[Your instructions]
Tally the lines below that contain the word "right", then give the tally and nothing more.

========

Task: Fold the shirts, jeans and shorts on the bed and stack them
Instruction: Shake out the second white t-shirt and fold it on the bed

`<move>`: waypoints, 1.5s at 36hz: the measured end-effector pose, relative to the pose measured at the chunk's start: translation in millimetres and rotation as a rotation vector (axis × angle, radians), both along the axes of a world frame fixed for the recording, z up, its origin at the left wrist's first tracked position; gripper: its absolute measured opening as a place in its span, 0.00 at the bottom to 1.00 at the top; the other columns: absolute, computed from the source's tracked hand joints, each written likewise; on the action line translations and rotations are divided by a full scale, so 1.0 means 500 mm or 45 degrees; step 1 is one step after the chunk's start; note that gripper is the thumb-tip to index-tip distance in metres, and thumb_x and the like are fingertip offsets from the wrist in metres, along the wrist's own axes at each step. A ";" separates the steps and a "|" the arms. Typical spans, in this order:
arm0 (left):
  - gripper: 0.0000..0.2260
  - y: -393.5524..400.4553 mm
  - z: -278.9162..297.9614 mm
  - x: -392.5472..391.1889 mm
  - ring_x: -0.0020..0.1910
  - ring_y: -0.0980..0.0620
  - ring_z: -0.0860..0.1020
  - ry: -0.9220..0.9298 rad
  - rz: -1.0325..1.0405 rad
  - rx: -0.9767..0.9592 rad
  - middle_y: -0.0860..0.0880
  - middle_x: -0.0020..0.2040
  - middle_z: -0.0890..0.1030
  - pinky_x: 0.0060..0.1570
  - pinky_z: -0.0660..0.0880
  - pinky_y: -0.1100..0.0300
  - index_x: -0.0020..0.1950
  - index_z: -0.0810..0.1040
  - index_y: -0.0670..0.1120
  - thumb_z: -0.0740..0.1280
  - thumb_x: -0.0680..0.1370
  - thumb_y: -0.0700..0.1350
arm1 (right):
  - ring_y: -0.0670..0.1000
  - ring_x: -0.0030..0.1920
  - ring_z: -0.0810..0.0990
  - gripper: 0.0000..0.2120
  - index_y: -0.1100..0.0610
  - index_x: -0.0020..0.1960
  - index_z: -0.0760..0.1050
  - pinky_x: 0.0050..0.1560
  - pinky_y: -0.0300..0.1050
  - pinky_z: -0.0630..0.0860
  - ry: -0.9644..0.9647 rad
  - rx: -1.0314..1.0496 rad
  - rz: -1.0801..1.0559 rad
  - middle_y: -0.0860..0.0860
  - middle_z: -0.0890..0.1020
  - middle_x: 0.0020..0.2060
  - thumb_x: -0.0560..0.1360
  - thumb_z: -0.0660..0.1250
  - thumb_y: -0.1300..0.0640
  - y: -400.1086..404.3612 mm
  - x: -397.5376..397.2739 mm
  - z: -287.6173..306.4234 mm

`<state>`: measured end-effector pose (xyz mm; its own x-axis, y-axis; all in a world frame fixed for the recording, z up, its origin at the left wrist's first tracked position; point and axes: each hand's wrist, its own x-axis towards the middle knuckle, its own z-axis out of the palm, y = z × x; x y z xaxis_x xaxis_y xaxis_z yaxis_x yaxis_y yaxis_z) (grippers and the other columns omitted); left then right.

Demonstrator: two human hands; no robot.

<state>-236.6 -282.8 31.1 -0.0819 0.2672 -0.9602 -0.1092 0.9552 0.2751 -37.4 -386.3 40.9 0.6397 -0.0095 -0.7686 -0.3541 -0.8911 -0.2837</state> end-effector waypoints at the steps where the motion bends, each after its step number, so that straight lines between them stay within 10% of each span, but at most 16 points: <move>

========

[Written reply]
2